Ausgelöst durch diesen Text entstanden Aktionen in den Kiezen, an denen
sich schnell bis zu 500 Menschen beteiligten.
Die Demonstrant*innen ziehen nach etwa zwei Stunden lautstarken
Protests wieder ab. Ein älteres Ehepaar aus Blankenburg, um die 80 schon,
kommt aus der AfD-Veranstaltung und ins Gespräch mit ein paar Frauen von
der Gegendemo. „Da drinnen waren keine Nazis“, sagt der Mann und erklärt,
dass er die DDR oder zumindest seine Ost-Identität zurückhaben will.

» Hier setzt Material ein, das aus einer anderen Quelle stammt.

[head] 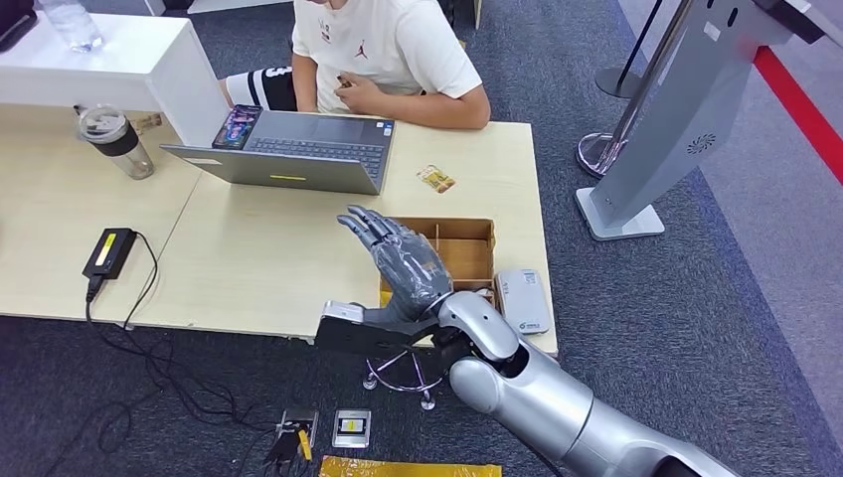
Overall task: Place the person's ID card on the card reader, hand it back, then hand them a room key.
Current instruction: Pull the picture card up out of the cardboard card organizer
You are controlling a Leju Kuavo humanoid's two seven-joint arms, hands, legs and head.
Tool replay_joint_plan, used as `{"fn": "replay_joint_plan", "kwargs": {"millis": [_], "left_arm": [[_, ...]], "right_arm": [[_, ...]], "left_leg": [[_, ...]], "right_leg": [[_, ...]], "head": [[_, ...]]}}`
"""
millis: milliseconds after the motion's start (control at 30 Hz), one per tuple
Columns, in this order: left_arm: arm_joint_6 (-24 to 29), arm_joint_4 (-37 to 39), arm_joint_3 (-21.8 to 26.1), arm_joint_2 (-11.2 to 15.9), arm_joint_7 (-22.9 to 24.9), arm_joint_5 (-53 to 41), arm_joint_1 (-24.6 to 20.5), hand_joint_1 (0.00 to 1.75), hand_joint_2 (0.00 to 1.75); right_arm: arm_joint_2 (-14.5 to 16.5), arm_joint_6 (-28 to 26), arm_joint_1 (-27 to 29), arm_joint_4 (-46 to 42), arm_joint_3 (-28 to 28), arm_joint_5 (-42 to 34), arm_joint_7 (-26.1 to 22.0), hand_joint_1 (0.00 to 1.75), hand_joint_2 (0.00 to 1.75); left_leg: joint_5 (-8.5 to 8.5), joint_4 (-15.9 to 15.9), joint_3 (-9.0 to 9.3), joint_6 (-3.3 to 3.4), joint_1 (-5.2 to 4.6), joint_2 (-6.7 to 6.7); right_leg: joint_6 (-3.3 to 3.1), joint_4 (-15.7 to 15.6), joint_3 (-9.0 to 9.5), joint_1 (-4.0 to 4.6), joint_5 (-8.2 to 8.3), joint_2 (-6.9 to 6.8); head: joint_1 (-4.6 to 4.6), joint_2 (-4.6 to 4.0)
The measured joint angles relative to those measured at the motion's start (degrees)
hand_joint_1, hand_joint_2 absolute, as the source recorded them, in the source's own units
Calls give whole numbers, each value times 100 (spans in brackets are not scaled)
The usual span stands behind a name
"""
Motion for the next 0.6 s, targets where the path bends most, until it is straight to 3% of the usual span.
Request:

Susanne von „Unsere Straße bleibt hell“ zeigt Verständnis: „Nach allem, was
der Westen den Menschen im Osten angetan hat. Die haben denen doch auf ganz
gemeine Weise alles weggenommen, ihre Biografien und ihre Identität. Das
ist doch wertvoll.“ Warum aber ausgerechnet die AfD mit ihren fast sämtlich
aus Westdeutschland kommenden Spitzenpolitiker*innen die Stimme
dafür sein soll, sei ihr schleierhaft.